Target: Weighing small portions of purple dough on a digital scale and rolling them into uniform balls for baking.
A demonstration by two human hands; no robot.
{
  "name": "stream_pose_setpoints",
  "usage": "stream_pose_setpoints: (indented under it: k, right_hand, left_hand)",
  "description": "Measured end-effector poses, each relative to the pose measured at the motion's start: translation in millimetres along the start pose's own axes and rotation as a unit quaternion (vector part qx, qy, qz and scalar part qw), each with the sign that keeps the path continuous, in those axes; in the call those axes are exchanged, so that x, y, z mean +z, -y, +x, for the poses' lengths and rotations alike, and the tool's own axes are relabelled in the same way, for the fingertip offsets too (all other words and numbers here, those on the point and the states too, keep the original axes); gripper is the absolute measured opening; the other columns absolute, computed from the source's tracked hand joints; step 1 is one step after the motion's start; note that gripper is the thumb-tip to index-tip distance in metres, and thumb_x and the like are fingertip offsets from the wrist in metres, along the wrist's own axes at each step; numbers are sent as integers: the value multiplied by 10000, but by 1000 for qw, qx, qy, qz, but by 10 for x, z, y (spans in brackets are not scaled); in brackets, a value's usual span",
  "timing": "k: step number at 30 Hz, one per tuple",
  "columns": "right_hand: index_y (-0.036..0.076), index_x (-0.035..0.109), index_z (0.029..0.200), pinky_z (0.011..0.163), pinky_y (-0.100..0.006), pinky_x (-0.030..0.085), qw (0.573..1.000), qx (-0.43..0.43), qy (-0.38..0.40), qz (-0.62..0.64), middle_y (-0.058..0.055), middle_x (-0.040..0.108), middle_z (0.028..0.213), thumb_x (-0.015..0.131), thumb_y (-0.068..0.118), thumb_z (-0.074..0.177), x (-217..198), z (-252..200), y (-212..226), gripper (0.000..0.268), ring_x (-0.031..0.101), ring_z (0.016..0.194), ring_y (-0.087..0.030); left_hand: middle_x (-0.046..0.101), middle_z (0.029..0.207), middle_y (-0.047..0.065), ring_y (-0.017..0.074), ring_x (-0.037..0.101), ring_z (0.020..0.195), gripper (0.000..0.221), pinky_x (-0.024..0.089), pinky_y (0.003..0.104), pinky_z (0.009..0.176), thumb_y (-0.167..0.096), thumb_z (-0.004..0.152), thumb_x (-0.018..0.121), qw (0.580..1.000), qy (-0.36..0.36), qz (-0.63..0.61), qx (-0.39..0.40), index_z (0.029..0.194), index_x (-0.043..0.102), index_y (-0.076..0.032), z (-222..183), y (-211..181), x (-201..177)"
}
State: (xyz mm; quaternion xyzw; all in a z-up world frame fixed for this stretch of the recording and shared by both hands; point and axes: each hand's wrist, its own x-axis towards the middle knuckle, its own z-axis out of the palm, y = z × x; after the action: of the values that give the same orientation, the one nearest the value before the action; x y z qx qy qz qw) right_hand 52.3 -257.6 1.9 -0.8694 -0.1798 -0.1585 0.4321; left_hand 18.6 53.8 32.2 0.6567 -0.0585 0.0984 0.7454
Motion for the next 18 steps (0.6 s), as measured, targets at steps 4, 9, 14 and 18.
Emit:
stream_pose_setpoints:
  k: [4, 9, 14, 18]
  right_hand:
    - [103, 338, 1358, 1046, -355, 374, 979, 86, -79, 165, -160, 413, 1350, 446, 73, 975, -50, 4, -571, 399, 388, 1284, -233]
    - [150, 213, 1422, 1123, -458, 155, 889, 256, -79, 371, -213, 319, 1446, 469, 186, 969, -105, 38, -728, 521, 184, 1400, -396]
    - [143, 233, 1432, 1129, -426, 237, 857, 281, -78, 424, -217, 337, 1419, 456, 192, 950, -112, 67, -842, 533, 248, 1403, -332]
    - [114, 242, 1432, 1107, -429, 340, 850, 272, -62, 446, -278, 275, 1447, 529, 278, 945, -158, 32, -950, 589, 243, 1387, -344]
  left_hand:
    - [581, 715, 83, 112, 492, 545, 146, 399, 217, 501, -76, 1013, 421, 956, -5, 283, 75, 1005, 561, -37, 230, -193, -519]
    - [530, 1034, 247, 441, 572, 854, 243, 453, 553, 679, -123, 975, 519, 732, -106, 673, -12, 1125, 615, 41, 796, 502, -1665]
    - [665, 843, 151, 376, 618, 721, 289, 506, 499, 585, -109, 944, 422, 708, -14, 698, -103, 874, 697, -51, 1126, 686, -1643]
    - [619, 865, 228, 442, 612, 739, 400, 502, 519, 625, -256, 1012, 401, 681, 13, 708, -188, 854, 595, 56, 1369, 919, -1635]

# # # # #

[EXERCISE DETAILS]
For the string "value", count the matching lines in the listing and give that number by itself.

[PROBLEM SOLUTION]
2